Efforts to improve diversity among medical students are “doing pretty well,” says Hannah Valantine, professor of medicine. More than 50 percent of current students are women, and 22 percent are members of underrepresented minority groups.

But when she looks at the figures that tell the story of faculty diversity, Valantine is not pleased. “As you move through to residencies and faculty, the numbers diminish considerably,” the cardiac transplant specialist says. “The faculty is 25 percent women, and the senior faculty is 15 percent women; the percentage of African-Americans is 1, and of Hispanics is 3. Not good.”

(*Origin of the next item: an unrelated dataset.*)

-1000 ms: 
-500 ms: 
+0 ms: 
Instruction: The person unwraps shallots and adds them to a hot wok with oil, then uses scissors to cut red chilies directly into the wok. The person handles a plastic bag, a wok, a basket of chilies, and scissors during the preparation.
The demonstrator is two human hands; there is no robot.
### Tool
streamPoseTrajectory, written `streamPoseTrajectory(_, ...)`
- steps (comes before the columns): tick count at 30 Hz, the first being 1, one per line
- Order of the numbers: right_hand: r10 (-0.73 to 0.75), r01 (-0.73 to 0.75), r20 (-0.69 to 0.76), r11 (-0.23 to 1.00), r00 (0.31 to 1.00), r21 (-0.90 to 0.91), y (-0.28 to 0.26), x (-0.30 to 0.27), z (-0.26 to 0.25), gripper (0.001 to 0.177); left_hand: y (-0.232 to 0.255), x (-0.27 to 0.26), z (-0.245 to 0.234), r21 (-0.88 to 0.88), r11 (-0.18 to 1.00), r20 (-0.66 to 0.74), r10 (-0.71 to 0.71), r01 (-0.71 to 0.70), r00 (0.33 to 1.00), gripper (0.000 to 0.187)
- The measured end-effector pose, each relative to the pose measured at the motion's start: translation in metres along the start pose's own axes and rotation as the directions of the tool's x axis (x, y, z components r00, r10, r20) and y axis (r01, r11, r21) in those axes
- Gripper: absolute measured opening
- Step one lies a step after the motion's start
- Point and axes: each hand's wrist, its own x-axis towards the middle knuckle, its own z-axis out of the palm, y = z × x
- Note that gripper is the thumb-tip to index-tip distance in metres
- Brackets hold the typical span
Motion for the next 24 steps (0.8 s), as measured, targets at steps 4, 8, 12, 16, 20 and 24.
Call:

As the newly appointed senior associate dean for diversity and leadership, a half-time post, Valantine aims to improve these figures over the next three years. She is launching a program that will train senior faculty to be mentors to junior faculty, and will coach women and underrepresented minorities on navigating administrative responsibilities and grant writing. “The issue is sufficiently important not to leave it to chance, but rather have it institutionalized in the fabric of the school,” she says.

Indeed, this initiative comes from the top. “This is the dean’s mandate,” Valantine says. “I’m just the commander in the field.” At the school’s strategic planning retreat in late January, actress and former drama professor Anna Deavere Smith presented a one-hour performance on diversity based on her interviews with several faculty members and students. “What I’m trying to do is take part of what these people have said and put it in a larger collage of the whole community,” Smith told Stanford Medicine.